_WHAT YOU HAVE TO DO_:
Find the string "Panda" in the records and copy each line where it occurs.

(Stored records)

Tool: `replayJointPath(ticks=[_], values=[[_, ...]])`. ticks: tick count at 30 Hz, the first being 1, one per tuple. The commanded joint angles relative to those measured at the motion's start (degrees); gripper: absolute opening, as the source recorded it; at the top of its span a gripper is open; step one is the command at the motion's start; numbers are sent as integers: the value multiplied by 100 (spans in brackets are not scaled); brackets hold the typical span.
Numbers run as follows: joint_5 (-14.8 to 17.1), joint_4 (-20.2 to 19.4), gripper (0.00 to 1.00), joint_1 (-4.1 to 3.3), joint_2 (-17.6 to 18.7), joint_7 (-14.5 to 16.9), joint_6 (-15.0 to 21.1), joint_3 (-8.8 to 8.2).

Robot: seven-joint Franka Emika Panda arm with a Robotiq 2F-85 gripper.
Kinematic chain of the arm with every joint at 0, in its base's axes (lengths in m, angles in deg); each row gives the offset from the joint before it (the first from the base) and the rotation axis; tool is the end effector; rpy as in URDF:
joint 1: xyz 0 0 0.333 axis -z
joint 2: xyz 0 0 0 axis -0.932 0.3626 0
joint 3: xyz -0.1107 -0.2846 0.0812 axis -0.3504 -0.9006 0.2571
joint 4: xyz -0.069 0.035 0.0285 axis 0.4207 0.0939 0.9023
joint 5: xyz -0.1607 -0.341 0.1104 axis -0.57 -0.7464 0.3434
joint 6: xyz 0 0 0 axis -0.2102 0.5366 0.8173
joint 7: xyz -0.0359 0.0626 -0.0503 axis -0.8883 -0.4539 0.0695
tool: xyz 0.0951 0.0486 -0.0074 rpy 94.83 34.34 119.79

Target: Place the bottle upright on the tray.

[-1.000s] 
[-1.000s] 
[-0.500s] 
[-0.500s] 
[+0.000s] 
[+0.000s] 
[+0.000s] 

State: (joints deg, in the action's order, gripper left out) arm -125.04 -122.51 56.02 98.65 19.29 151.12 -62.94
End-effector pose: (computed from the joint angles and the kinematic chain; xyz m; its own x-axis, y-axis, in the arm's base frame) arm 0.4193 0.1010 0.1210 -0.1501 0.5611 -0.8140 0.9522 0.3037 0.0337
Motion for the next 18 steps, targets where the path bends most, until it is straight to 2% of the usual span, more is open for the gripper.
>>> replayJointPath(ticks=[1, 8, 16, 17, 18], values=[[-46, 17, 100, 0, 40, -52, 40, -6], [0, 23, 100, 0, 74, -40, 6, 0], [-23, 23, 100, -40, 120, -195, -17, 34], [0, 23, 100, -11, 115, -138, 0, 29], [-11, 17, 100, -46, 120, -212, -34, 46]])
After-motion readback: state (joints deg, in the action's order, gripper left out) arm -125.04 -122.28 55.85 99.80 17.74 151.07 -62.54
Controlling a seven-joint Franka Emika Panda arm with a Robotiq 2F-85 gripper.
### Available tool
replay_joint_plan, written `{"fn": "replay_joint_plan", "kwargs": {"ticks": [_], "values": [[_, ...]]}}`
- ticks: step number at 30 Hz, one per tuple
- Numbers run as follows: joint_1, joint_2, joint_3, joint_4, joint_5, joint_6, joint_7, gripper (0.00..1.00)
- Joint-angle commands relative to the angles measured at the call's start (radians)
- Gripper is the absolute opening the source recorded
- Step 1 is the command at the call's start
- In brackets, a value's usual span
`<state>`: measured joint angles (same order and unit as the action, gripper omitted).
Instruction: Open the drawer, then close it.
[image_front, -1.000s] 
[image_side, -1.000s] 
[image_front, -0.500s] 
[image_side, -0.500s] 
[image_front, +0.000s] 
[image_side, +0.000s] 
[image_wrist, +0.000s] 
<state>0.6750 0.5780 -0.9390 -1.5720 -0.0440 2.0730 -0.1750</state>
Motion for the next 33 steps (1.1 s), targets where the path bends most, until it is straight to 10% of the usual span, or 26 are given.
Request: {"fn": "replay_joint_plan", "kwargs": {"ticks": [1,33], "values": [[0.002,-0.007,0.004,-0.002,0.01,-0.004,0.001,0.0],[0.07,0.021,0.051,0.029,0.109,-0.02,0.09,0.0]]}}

_SOLVED EXERCISE_:
Robot: seven-joint Franka Emika Panda arm with a Robotiq 2F-85 gripper.
Controlling a seven-joint Franka Emika Panda arm with a Robotiq 2F-85 gripper.

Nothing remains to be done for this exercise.